What is required — Keep each line of the material that includes "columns", and leave out the rest.

---------- Recorded data ----------

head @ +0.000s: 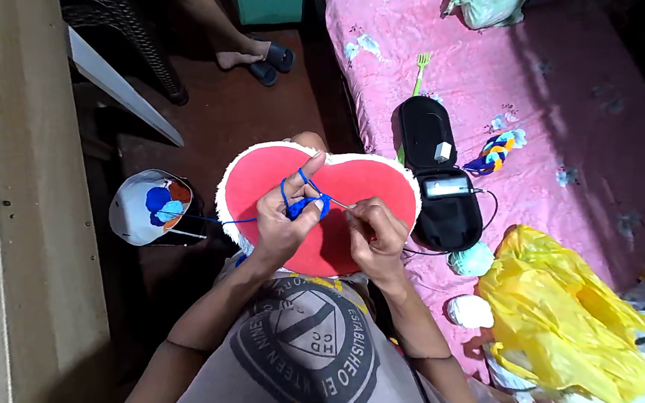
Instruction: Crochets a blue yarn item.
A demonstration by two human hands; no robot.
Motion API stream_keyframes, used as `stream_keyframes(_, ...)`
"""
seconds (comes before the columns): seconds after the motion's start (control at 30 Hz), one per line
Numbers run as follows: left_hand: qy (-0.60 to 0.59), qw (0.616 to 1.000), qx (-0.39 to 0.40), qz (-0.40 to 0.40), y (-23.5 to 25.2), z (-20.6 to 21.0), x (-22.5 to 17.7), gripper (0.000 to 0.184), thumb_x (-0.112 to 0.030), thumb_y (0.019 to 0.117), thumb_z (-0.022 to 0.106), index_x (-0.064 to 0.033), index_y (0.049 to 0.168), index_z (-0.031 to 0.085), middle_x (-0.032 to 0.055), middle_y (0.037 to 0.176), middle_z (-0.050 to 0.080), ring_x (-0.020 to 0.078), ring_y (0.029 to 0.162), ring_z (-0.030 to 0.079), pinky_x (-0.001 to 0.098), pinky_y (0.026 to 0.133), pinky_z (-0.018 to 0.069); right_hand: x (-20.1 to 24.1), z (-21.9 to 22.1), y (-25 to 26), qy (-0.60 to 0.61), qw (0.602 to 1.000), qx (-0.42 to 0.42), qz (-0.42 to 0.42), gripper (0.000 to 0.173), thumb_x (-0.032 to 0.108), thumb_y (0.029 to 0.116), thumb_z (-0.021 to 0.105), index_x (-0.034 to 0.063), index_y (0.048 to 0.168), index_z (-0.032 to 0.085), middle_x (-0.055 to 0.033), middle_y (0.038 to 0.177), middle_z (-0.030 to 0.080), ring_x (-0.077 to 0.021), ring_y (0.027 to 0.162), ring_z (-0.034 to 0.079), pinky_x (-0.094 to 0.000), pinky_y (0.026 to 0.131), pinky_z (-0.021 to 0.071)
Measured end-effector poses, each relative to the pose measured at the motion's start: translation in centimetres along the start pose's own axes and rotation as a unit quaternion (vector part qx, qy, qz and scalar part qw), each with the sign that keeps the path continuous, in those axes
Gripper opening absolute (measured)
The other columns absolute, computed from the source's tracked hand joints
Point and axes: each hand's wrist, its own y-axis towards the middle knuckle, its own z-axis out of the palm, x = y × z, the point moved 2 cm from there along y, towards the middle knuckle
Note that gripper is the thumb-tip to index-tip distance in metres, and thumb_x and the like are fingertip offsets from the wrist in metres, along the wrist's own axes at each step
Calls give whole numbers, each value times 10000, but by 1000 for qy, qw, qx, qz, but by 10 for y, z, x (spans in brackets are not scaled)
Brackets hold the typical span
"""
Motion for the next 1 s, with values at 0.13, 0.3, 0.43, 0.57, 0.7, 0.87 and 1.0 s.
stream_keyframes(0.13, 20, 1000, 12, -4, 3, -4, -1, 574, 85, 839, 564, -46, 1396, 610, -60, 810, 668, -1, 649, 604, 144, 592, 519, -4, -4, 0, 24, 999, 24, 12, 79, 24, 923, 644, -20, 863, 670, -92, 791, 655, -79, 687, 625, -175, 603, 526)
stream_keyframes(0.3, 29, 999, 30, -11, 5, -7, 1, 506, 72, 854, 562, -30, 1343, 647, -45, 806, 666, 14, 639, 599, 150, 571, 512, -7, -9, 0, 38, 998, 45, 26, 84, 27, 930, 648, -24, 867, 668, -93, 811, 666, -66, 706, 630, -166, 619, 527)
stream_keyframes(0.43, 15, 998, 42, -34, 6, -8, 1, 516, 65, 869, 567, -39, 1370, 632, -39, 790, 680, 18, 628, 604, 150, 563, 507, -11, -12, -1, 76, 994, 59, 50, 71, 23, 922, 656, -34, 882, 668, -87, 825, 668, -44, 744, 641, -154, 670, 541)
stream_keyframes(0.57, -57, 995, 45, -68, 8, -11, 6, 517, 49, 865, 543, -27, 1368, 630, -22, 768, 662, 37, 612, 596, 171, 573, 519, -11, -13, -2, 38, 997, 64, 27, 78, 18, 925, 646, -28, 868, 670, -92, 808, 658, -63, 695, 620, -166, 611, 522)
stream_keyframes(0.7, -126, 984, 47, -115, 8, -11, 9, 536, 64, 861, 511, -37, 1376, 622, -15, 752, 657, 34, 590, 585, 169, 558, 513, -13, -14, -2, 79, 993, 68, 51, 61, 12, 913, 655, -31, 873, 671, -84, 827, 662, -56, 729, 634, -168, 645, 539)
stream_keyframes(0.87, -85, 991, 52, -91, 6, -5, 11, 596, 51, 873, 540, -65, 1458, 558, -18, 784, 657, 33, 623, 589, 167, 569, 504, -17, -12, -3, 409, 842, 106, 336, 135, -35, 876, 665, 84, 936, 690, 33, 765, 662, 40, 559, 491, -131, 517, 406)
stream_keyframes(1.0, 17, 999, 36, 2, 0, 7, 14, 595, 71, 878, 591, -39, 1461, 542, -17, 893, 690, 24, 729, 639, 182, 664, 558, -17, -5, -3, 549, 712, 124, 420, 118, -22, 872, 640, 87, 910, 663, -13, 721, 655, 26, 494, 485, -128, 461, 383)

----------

Task response —
seconds (comes before the columns): seconds after the motion's start (control at 30 Hz), one per line
The other columns absolute, computed from the source's tracked hand joints

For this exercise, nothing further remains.